The word was that the IOC medical and scientific team had been overruled by the human rights and public affairs people, who had insisted that recognising gender identity was a human right. Behind this move was an Australian academic sociologist, Madeleine Pape. When not writing IOC “inclusion” policy, Pape spent her academic career denouncing “biofeminists” — people who thought biology was essential to being a woman.
Meanwhile, resistance was growing elsewhere. Widely publicised cases like American swimmer Lia Thomas and Welsh cyclist Emily Bridges, males who discovered a female identity after reaching the limits of their sporting potential in men’s teams, prompted their sports’ world federations to return to sex-based eligibility in 2022. The biggest Olympic sport, athletics, had been battling male runners with DSDs for many years; South African Olympic champion in Rio 2016 Caster Semenya was the best known and most litigious. In 2023 World Athletics announced that DSD and transgender males would be excluded from all women’s events.

Once three big Olympic sports — athletics, swimming, cycling — had returned to protecting women’s category on the basis of biology, the IOC position seemed to be that each sport could make its own rules. Even though it had created the problem in the first place, it seemed unwilling to take a stand to resolve it.
Then came the 2024 Paris boxing, which was run directly by the IOC because of allegations of corruption within the sport’s international federation. So when IOC representatives were asked in front of the cameras about the inclusion of Imane Khelif and Lin Yu Ting, both of whom won gold, it was their own choice to accept “passport sex” as adequate that they had to defend. In one memorable conference, Thomas Bach, the IOC’s president, claimed that determining who was male or female was beyond the IOC, and that any scientist who could assist with this perplexing challenge would be welcome.

In March this year Kirsty Coventry, a Zimbabwean Olympic swimmer, was elected as the new IOC president. Six months earlier, Richard Budgett had retired and been replaced as head of the Science and Medicine Commission by another Olympic rower, Jane Thornton of Canada. Thornton set up a commission — presumably with Coventry’s blessing — to advise on DSD and trans athletes. She invited evidence from chief medical officers from international federations including World Rugby, the first to revert to sex-based sport in 2020.
Last week came reports of the commission’s findings. Suddenly it wasn’t so complex after all: the evidence shows that men retain sporting advantage even if they suppress their testosterone. While no policy has yet been announced, Olympic sport is clearly moving back towards objective reality.
What now?
This is a pivotal moment. The IOC’s approach twenty years ago cascaded down through international federations and national governing bodies all the way to grassroots sport. If anyone along the way queried “trans inclusion”, policy-makers would point back at the IOC.
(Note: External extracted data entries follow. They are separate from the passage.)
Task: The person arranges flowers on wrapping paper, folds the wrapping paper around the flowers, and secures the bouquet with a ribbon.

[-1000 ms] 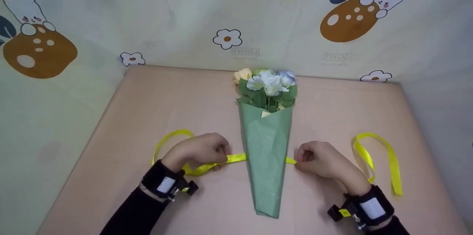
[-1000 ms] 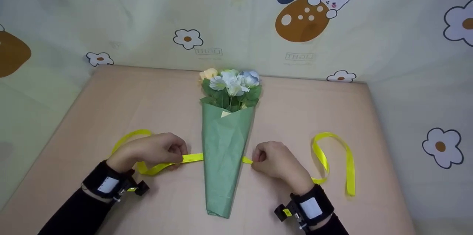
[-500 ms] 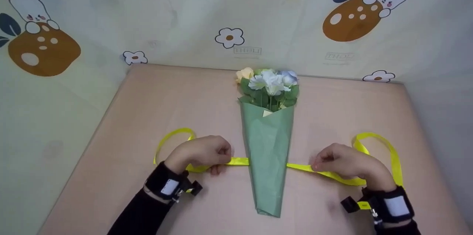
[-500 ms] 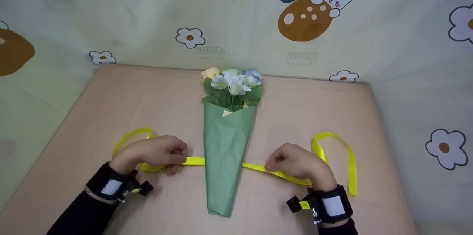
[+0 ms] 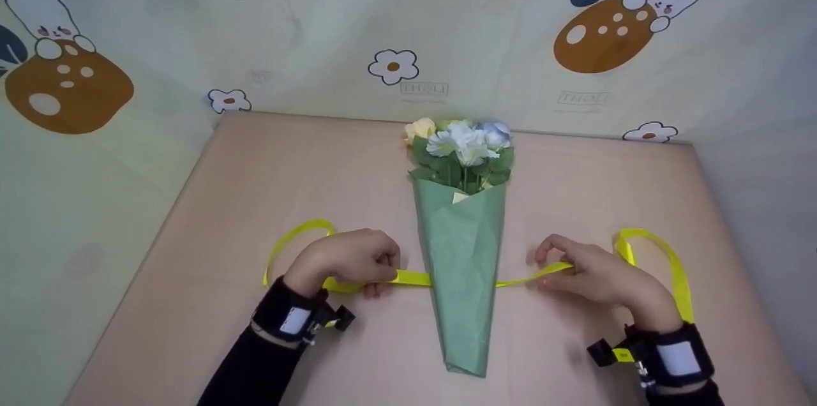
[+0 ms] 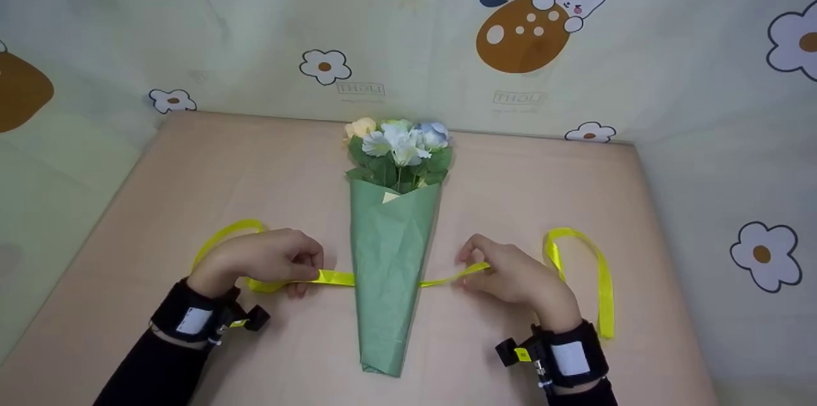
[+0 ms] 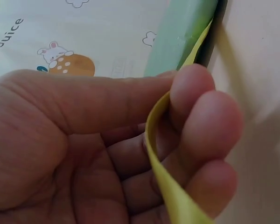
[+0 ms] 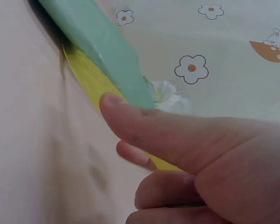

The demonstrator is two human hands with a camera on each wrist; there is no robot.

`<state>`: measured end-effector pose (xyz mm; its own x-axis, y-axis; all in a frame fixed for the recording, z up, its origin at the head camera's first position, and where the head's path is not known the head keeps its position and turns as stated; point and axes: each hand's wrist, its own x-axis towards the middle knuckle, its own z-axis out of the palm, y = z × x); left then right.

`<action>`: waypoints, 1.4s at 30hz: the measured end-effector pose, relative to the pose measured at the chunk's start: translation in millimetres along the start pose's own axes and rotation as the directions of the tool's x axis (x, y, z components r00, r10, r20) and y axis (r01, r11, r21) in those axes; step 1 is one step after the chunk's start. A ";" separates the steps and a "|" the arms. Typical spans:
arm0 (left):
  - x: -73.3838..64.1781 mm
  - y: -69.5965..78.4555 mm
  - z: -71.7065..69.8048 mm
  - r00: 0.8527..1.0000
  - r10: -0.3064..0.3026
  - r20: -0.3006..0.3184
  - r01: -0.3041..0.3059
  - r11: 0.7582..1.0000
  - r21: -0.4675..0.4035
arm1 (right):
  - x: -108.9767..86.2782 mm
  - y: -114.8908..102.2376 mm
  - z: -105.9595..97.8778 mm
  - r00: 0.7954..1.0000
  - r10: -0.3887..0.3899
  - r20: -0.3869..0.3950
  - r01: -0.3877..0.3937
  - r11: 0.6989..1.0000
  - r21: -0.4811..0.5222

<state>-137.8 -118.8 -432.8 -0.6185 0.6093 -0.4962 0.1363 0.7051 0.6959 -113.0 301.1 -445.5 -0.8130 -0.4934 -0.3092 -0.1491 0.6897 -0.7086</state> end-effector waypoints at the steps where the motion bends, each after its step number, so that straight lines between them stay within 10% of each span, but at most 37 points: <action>1: 0.1 -0.4 0.0 1.000 0.002 0.004 -0.002 1.000 0.002 | 0.2 0.5 0.0 1.000 -0.015 -0.006 0.015 1.000 -0.015; 8: 1.5 -2.1 -0.6 0.999 -0.024 0.027 0.023 1.000 0.016 | -3.5 6.0 -5.8 0.998 -0.056 0.030 0.056 0.998 0.014; 19: 2.6 -6.6 -3.1 0.994 -0.101 0.036 0.100 0.995 0.025 | -16.5 25.1 -22.0 0.952 0.109 0.287 -0.174 0.962 0.212; 25: 1.2 -7.2 -4.4 0.997 -0.069 0.047 0.069 0.998 0.001 | -32.3 31.7 -35.8 0.952 0.163 0.260 -0.215 0.958 0.188; 34: 0.2 -8.1 -3.7 0.998 -0.059 0.007 0.058 0.997 0.055 | -17.9 7.0 -13.6 0.975 0.213 0.069 -0.200 0.967 -0.157; 42: -5.1 -10.9 -9.3 0.999 -0.047 0.015 0.047 0.998 0.048 | -0.3 -9.3 10.3 0.979 0.196 0.057 -0.186 0.971 -0.154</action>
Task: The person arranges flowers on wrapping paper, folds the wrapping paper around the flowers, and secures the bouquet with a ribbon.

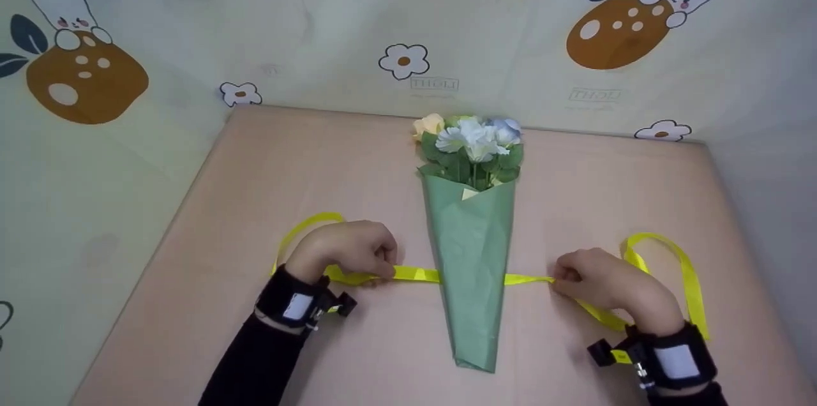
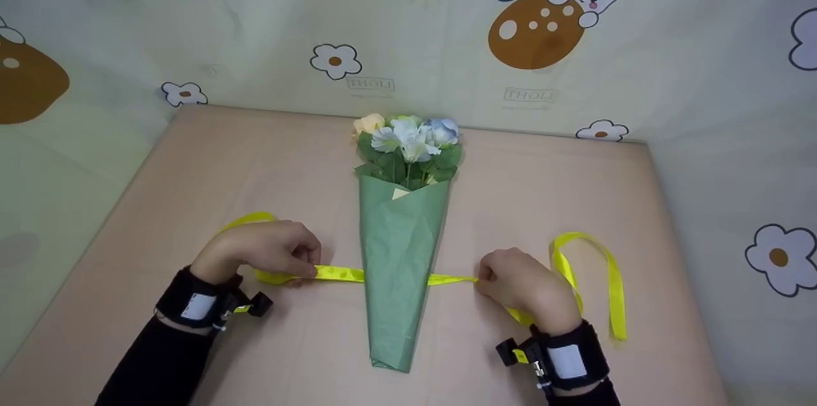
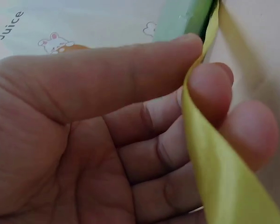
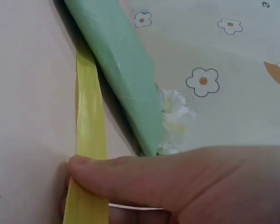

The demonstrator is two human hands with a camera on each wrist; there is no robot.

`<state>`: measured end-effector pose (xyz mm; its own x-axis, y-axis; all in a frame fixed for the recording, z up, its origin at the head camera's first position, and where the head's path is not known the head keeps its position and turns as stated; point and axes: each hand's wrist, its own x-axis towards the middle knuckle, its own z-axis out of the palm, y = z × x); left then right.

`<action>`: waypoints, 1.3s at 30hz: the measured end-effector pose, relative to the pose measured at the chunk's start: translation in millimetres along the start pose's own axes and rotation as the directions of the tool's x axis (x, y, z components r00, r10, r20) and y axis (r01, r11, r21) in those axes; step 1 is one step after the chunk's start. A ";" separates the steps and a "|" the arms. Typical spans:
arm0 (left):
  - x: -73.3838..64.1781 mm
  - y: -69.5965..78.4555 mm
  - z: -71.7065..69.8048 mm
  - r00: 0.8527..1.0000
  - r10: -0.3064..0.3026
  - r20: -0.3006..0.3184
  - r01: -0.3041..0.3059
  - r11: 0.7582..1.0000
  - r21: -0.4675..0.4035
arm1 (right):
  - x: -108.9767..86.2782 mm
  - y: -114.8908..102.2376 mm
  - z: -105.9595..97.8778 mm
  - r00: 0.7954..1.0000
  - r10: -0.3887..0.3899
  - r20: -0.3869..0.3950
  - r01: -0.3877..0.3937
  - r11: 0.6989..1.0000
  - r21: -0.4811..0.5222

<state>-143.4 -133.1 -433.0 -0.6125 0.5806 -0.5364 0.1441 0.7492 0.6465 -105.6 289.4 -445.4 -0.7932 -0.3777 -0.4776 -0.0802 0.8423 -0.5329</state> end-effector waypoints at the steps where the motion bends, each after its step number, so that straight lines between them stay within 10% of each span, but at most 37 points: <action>1: -0.5 -0.6 -1.3 1.000 0.000 -0.010 0.000 1.000 -0.006 | -0.2 0.9 -0.9 1.000 -0.015 -0.004 0.015 1.000 0.007; 15: 1.9 -13.5 -6.0 0.991 -0.013 -0.133 0.009 0.999 -0.036 | 5.0 20.6 -10.6 1.000 0.011 -0.014 -0.009 0.990 0.142; 22: -5.8 -12.8 -16.6 0.987 0.118 -0.106 -0.139 0.966 -0.217 | -1.6 20.6 -20.2 0.996 -0.039 -0.078 0.051 0.986 0.157; 32: -16.4 11.9 -21.0 0.904 0.292 -0.314 -0.411 0.796 -0.444 | -15.4 18.2 -33.4 0.973 -0.182 -0.142 0.220 0.917 0.332; 39: -21.1 23.5 -17.8 0.839 0.313 -0.445 -0.511 0.733 -0.449 | -17.6 12.7 -33.9 0.963 -0.146 -0.228 0.223 0.904 0.364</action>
<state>-140.9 -133.4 -396.8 -0.8147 0.5799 -0.0069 0.0695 0.1095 0.9915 -113.1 319.8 -420.0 -0.8895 -0.3989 -0.2230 -0.0296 0.5373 -0.8429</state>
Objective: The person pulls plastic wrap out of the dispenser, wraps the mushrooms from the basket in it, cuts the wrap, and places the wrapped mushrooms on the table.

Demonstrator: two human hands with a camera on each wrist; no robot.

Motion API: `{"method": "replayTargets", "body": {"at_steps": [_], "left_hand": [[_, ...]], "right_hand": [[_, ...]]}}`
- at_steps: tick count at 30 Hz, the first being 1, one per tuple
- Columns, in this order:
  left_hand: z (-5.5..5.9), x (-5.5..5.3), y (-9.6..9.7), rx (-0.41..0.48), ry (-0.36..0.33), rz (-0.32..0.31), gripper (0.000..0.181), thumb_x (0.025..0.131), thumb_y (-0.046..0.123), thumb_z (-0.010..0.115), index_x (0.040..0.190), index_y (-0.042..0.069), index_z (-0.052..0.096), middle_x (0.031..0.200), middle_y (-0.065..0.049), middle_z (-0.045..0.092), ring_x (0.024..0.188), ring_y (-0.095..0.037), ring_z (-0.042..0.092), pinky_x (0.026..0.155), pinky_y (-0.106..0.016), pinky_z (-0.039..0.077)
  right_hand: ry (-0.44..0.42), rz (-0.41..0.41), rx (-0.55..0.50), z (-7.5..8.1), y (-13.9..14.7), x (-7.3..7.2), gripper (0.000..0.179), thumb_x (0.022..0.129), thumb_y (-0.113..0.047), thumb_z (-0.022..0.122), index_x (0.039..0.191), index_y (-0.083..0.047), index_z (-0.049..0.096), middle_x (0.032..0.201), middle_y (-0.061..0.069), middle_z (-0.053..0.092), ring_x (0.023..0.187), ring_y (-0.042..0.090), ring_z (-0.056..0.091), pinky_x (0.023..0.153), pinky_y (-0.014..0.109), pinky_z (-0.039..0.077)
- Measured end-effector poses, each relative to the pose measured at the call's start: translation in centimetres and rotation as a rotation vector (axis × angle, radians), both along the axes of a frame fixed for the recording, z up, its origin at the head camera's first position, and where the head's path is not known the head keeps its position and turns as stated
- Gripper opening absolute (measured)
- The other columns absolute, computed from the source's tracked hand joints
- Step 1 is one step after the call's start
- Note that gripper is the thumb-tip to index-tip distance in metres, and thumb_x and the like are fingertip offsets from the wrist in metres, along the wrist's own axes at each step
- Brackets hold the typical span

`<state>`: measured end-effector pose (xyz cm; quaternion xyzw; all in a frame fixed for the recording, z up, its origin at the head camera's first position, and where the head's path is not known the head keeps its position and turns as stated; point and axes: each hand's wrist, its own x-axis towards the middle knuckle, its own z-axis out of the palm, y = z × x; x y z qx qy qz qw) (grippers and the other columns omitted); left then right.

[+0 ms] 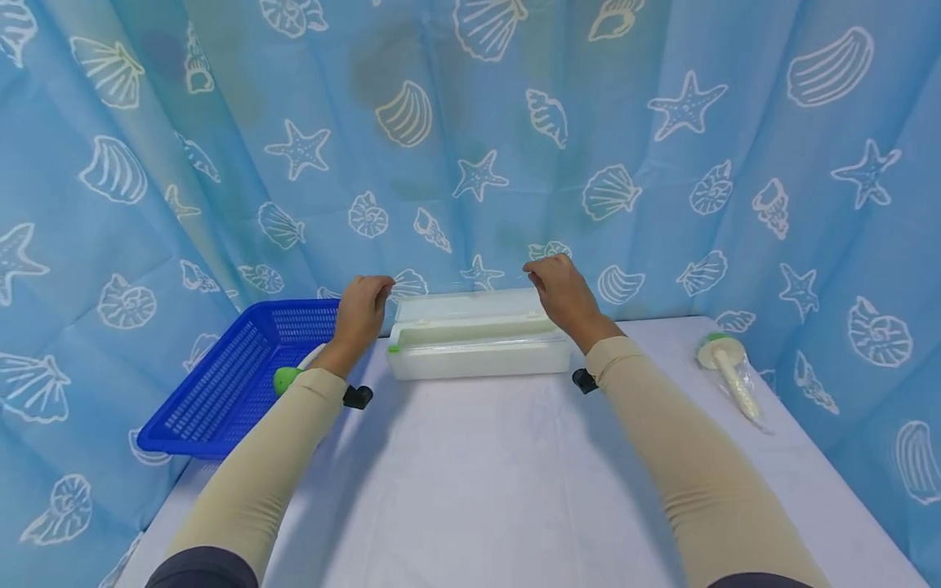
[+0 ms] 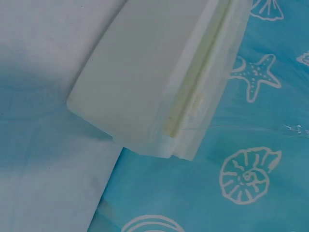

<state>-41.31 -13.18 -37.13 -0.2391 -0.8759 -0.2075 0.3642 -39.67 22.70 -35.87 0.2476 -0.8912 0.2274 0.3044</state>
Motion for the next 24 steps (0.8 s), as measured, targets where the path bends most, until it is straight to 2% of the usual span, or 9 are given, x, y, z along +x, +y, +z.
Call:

In time, most sports will again follow its lead, this time back to sanity. But don’t expect any apologies or recompense for the stolen medals, lost places, injured bodies and humiliation experienced by thousands of female athletes. So far at least, the IOC hasn’t acknowledged its own fault in allowing women to be punched in the face by men.
Football, the biggest sporting holdout, remains a huge problem. Denied easy success in women’s athletics, DSD males will flock to women’s football, which has only recently become a viable career option. The star players in the USA national women’s soccer league are Zambians suspected by some, including JK Rowling, of being males with the same DSD as Semenya. One of them, Barbra Banda, was the BBC Women’s footballer of the year in 2024.